Despite the effectiveness of vaccination campaigns worldwide, the threat posed by Covid-19 still exists. First of all, a new SARS-CoV-2 variant could very well emerge that may not respond to current vaccines. Secondly, the efficacy of the vaccines in the long term remains unknown. Lastly, cases of acute infection are continuing to be reported. And yet, there is no effective treatment to date.
In order to develop an antiviral that prevents infection, it is first necessary to understand the exact mechanisms (at molecular level) used by the virus to infect a cell. This is the task that the team of David Alsteens, researcher at the Institute of Biomolecular Sciences and Technologies of University of Louvain (UCLouvain), Belgium, has been working on for the last two years. In a study published in Nature Communications, they investigated the interaction between sialic acids (SAs), which are sorts of sugar residues present on the surface of cells, and the spike (S) protein of SARS-CoV-2 (using atomic force microscopy). The purpose? To understand its role in the infection process.
What do we already know? That all cells are decorated with sugar residues. And what purpose do these sugars serve? To promote cell recognition, which allows viruses to identify their targets more easily. But, also, to facilitate their point of attachment to allow them to enter their host cell and thus initiate their infection.
What did the UCLouvain researchers discover? They identified a variant of these sugars (9-O-acetylated) that interacted more strongly with the S protein than other sugars. In short, they found the set of keys that allows viruses to open the cell door. Why a set of keys? The virus is composed of a series of spike proteins with a suction cup effect that allows them to bind to the cell and ultimately enter. The more keys the virus finds, the better the interaction with the cell and the wider the door will open. Hence the importance of finding out how the virus manages to multiply the entry keys.
This is where the second discovery of the UCLouvain researchers comes in: they decided to catch the virus in its own trap, by preventing it from binding to its host cell. How? By blocking the S protein’s points of attachment and thus suppressing any interaction with the cell surface. As though a padlock had been attached to the lock of the cell’s front door.

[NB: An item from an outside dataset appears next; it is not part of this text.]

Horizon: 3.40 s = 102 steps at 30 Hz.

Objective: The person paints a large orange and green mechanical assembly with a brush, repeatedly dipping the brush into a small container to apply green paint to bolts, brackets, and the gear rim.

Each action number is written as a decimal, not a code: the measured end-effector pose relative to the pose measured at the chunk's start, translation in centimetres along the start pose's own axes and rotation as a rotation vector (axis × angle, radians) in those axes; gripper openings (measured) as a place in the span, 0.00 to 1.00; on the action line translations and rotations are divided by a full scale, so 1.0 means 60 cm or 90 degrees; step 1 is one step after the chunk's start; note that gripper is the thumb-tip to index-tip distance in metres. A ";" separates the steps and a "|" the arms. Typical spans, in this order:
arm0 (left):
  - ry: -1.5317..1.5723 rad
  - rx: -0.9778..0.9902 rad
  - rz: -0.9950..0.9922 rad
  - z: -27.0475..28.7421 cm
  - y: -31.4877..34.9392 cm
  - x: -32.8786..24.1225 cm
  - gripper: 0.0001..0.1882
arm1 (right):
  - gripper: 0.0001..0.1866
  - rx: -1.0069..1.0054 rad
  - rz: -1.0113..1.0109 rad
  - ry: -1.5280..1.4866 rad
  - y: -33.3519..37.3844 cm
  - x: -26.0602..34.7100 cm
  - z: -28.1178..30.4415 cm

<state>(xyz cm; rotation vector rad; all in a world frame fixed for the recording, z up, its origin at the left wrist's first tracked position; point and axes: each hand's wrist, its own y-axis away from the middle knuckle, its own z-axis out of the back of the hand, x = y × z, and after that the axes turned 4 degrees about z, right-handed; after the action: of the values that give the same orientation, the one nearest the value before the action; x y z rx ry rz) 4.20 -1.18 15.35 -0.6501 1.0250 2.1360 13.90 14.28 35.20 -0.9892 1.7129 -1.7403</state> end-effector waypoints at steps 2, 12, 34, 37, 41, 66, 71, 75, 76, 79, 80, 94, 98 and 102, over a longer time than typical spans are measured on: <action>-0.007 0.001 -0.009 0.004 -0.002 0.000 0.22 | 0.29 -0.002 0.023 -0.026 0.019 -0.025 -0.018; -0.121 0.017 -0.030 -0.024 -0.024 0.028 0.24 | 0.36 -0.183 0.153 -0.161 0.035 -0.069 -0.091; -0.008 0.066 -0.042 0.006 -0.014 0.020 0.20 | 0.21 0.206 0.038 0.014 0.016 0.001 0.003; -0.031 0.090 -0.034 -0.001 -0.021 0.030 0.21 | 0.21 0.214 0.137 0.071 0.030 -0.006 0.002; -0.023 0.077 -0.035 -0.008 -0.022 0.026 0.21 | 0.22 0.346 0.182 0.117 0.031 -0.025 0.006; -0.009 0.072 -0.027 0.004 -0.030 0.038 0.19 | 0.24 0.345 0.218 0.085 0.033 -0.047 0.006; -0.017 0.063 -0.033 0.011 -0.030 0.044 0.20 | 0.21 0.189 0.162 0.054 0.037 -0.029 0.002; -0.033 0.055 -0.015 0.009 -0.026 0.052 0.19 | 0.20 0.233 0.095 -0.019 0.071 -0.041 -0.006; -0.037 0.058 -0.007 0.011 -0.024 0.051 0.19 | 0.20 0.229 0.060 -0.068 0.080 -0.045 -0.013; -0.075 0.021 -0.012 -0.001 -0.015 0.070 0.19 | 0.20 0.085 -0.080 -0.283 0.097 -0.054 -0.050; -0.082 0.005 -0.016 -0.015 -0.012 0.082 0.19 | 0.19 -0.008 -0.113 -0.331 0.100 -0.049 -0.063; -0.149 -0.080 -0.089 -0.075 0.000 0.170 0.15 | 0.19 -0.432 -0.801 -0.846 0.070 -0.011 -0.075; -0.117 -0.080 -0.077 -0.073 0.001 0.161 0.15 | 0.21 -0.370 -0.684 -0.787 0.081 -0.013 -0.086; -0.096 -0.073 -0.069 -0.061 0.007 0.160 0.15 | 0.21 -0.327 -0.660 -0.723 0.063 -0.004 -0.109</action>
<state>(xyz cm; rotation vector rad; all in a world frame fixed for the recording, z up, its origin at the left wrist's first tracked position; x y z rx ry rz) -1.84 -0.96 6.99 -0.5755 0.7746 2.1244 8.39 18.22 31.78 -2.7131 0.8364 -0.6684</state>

One of the conditions for this is that the interaction between the virus and the agent blocking it is stronger than the one between the virus and the cell. In this particular case, the scientists demonstrated that multivalent structures (or glycoclusters) with multiple 9-O-acetylated sialic acids on their surface (the famous sugar variant revealed by the UCLouvain team) are able to block both binding and infection by SARS-CoV-2. If the virus doesn’t attach to the cells, it can’t enter and therefore dies (lifetime 1 to 5 hours). This blocking action prevents infection.
Within the context of the Covid-19 pandemic, the various vaccines primarily addressed the SARS-CoV-2 mutations but not the virus as a whole. This UCLouvain discovery has the advantage of acting on the virus, independently of the mutations.
What’s next? The UCLouvain team will carry out tests on mice in order to apply this blocking of virus binding sites and observe whether this works on the organism. The results should be available soon, leading to the development of an antiviral based on these sugars, administered by aerosol, in case of infection or high-risk contact.
This discovery is also interesting for the future, to counter other viruses with similar attachment factors.
Petitjean, S.J.L., et al. (2022) Multivalent 9-O-Acetylated-sialic acid glycoclusters as potent inhibitors for SARS-CoV-2 infection. Nature Communications. doi.org/10.1038/s41467-022-30313-8.